# Fine-Tune SLM & Export to GGUF

This notebook demonstrates how to fine-tune a Small Language Model (SLM) using Unsloth (for faster training) and then export it to GGUF format for use with Ollama.

**Pre-requisites:**
- GPU Runtime enabled (T4 is sufficient for 8B models, A100 prefers for faster training)

In [1]:
%%capture
# 1. Install Unsloth and dependencies
import torch
major_version, minor_version = torch.cuda.get_device_capability()
# Must install unsloth specifically for the GPU architecture
!pip install "unsloth[colab-new] @ git+https://github.com/unslothai/unsloth.git"
!pip install --no-deps "xformers<0.0.26" trl peft accelerate bitsandbytes

In [3]:
# 2. Load Model
from unsloth import FastLanguageModel
import torch

max_seq_length = 2048 # Choose any!
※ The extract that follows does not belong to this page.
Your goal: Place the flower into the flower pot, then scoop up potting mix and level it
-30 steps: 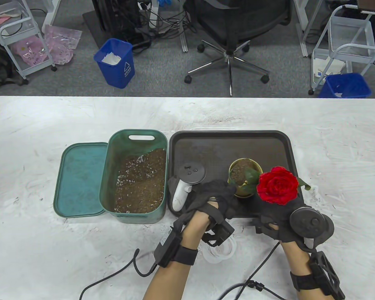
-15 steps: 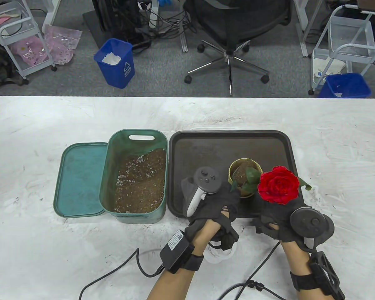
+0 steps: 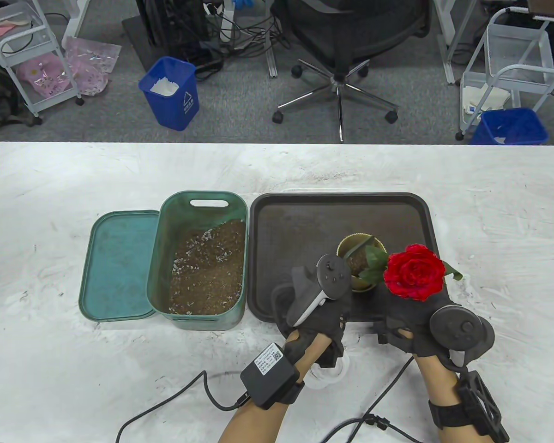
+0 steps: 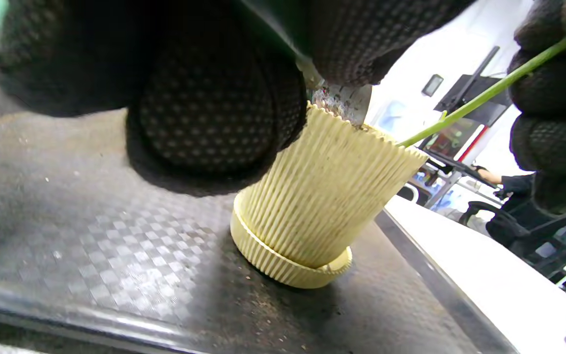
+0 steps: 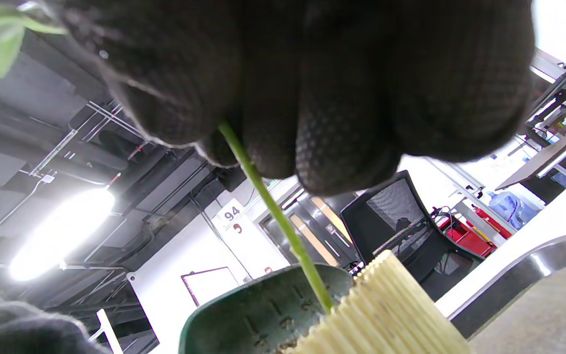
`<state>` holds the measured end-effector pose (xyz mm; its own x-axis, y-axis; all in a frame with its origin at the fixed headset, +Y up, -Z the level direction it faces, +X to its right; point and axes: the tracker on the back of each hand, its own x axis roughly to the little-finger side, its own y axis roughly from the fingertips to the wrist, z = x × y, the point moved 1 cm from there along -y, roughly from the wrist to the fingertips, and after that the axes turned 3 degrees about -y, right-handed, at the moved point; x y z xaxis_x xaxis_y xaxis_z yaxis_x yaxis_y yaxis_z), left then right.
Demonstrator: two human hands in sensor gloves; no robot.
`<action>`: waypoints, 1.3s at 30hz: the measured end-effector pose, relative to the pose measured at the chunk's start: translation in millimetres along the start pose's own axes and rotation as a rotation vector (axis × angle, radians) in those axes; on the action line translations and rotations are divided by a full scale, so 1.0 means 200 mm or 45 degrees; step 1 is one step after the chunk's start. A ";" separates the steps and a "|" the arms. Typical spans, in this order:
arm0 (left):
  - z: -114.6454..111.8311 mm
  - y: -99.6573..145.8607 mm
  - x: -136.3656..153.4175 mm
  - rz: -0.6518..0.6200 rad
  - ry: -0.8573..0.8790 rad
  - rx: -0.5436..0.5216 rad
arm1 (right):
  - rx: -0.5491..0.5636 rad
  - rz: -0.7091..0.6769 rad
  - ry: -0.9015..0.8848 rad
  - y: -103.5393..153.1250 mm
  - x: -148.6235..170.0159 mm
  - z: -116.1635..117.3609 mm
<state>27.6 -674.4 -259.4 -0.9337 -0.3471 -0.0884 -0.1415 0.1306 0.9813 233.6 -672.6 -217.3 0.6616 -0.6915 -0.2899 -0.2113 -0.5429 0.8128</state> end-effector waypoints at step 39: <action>0.76 -0.02 1.13 0.809 0.411 0.301 | -0.012 -0.026 0.016 0.01 0.00 0.01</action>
We auto-support RoPE Scaling internally!
dtype = None # None for auto detection. Float16 for Tesla T4, V100, Bfloat16 for Ampere+
load_in_4bit = True # Use 4bit quantization to reduce memory usage. Can be False.
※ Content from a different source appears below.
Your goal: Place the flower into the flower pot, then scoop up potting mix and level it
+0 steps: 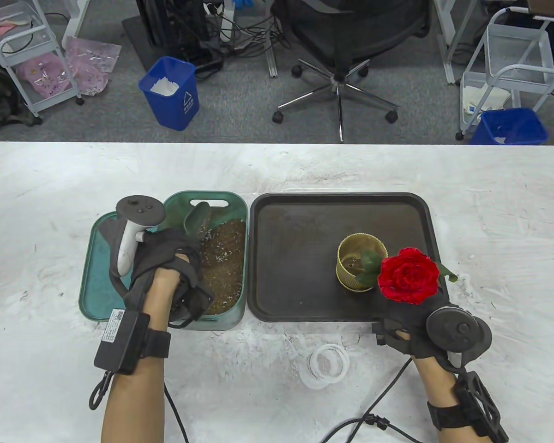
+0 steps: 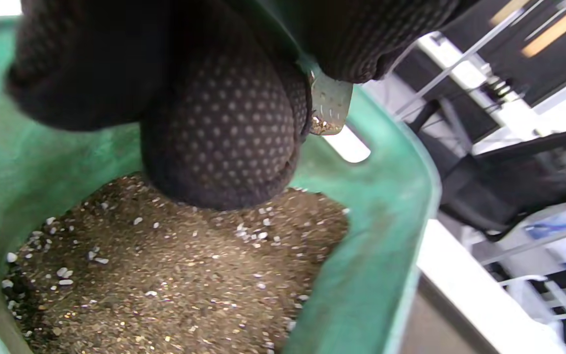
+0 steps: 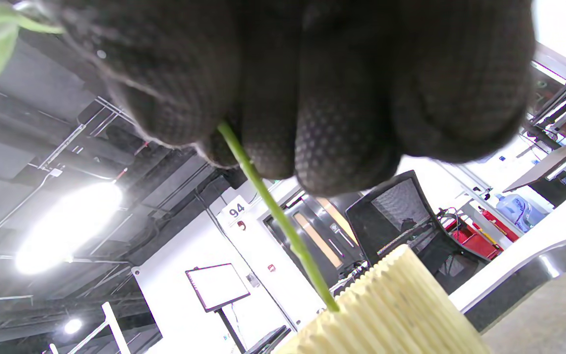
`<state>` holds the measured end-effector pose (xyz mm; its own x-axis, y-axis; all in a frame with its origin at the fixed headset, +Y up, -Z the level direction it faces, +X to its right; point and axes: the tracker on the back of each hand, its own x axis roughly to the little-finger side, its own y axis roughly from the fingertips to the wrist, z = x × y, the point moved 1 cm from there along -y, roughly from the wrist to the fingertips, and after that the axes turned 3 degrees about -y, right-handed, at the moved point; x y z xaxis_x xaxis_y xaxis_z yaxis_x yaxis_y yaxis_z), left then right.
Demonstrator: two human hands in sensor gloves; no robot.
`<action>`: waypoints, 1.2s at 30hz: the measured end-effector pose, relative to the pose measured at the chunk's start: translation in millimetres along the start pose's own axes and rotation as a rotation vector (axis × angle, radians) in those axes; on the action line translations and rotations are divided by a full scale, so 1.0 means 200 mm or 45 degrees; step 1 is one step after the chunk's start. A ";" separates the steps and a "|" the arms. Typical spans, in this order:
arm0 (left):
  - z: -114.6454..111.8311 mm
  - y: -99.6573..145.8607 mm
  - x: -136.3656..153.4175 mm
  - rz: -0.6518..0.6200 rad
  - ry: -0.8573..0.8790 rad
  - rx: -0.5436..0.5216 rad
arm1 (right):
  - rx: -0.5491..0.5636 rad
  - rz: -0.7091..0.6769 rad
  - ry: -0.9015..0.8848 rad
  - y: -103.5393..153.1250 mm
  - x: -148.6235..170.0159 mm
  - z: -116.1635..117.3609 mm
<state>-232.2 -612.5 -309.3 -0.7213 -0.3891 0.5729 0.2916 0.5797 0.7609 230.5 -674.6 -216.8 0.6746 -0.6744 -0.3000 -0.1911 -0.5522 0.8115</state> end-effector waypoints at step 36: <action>-0.28 -0.38 -0.10 0.143 -0.051 0.304 | -0.012 0.008 -0.025 0.00 -0.01 0.01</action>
# basic Llama 3 8B model - instruction tuned
model_name = "unsloth/llama-3-8b-Instruct-bnb-4bit"

model, tokenizer = FastLanguageModel.from_pretrained(
    model_name = model_name,
    max_seq_length = max_seq_length,
    dtype = dtype,
    load_in_4bit = load_in_4bit,
)

==((====))==  Unsloth 2026.1.2: Fast Llama patching. Transformers: 4.57.3.
   \\   /|    Tesla T4. Num GPUs = 1. Max memory: 14.741 GB. Platform: Linux.
O^O/ \_/ \    Torch: 2.9.0+cu126. CUDA: 7.5. CUDA Toolkit: 12.6. Triton: 3.5.0
\        /    Bfloat16 = FALSE. FA [Xformers = None. FA2 = False]
 "-____-"     Free license: http://github.com/unslothai/unsloth
Unsloth: Fast downloading is enabled - ignore downloading bars which are red colored!
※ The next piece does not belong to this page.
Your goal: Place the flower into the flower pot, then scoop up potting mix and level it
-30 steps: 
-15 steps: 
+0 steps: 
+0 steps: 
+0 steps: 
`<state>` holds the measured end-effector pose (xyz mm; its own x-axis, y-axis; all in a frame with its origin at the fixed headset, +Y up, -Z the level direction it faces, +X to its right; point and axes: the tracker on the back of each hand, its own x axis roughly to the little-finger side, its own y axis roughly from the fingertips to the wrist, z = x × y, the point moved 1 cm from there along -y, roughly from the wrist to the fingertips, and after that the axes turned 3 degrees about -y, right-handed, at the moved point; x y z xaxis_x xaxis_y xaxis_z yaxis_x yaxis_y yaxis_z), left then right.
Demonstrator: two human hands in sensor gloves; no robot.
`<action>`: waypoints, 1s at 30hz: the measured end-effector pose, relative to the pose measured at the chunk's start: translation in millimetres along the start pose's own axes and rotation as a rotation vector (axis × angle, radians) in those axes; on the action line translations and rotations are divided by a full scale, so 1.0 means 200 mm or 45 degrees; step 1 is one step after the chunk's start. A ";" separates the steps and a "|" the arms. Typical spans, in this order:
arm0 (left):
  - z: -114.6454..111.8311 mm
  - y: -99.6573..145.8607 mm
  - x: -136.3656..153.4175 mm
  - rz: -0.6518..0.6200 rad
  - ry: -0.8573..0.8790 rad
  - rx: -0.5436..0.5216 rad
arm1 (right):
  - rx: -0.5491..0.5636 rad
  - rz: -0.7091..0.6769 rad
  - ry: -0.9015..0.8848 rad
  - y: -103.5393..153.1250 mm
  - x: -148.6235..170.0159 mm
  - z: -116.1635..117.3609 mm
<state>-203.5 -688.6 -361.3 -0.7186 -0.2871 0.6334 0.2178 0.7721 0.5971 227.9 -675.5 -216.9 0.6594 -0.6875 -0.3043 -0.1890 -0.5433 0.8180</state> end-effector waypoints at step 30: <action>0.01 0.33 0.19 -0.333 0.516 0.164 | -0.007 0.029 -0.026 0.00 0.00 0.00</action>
model.safetensors:   0%|          | 0.00/5.70G [00:00<?, ?B/s]

generation_config.json:   0%|          | 0.00/220 [00:00<?, ?B/s]

tokenizer_config.json: 0.00B [00:00, ?B/s]

tokenizer.json: 0.00B [00:00, ?B/s]

special_tokens_map.json:   0%|          | 0.00/345 [00:00<?, ?B/s]

In [4]:
# 3. Add LoRA adapters
model = FastLanguageModel.get_peft_model(
    model,
    r = 16, # Choose any number > 0 ! Suggested 8, 16, 32, 64, 128
    target_modules = ["q_proj", "k_proj", "v_proj", "o_proj",
                      "gate_proj", "up_proj", "down_proj",],
    lora_alpha = 16,
    lora_dropout = 0, # Supports any, but = 0 is optimized
    bias = "none",    # Supports any, but = "none" is optimized
    use_gradient_checkpointing = "unsloth", # True or "unsloth" for very long context
    random_state = 3407,
    use_rslora = False,  # We support rank stabilized LoRA
    loftq_config = None, # And LoftQ
)

Unsloth 2026.1.2 patched 32 layers with 32 QKV layers, 32 O layers and 32 MLP layers.


In [7]:
# 4. Prepare Data
# We will use a local train.csv file. Upload it to Colab files section.
from datasets import load_dataset

# Formatting function for instruction tuning
alpaca_prompt = """Below is an instruction that describes a task, paired with an input that provides further context. Write a response that appropriately completes the request.

### Instruction:
{}

### Input:
{}

### Response:
{}"""

def formatting_prompts_func(examples):
    instructions = examples["instruction"]
    inputs       = examples["input"]
    outputs      = examples["output"]
    texts = []
    for instruction, input, output in zip(instructions, inputs, outputs):
        # Must add EOS_TOKEN, otherwise your generation will go on forever!
        text = alpaca_prompt.format(instruction, input, output) + tokenizer.eos_token
        texts.append(text)
    return { "text" : texts, }
pass

dataset = load_dataset("csv", data_files = "train.csv", split = "train")
dataset = dataset.map(formatting_prompts_func, batched = True)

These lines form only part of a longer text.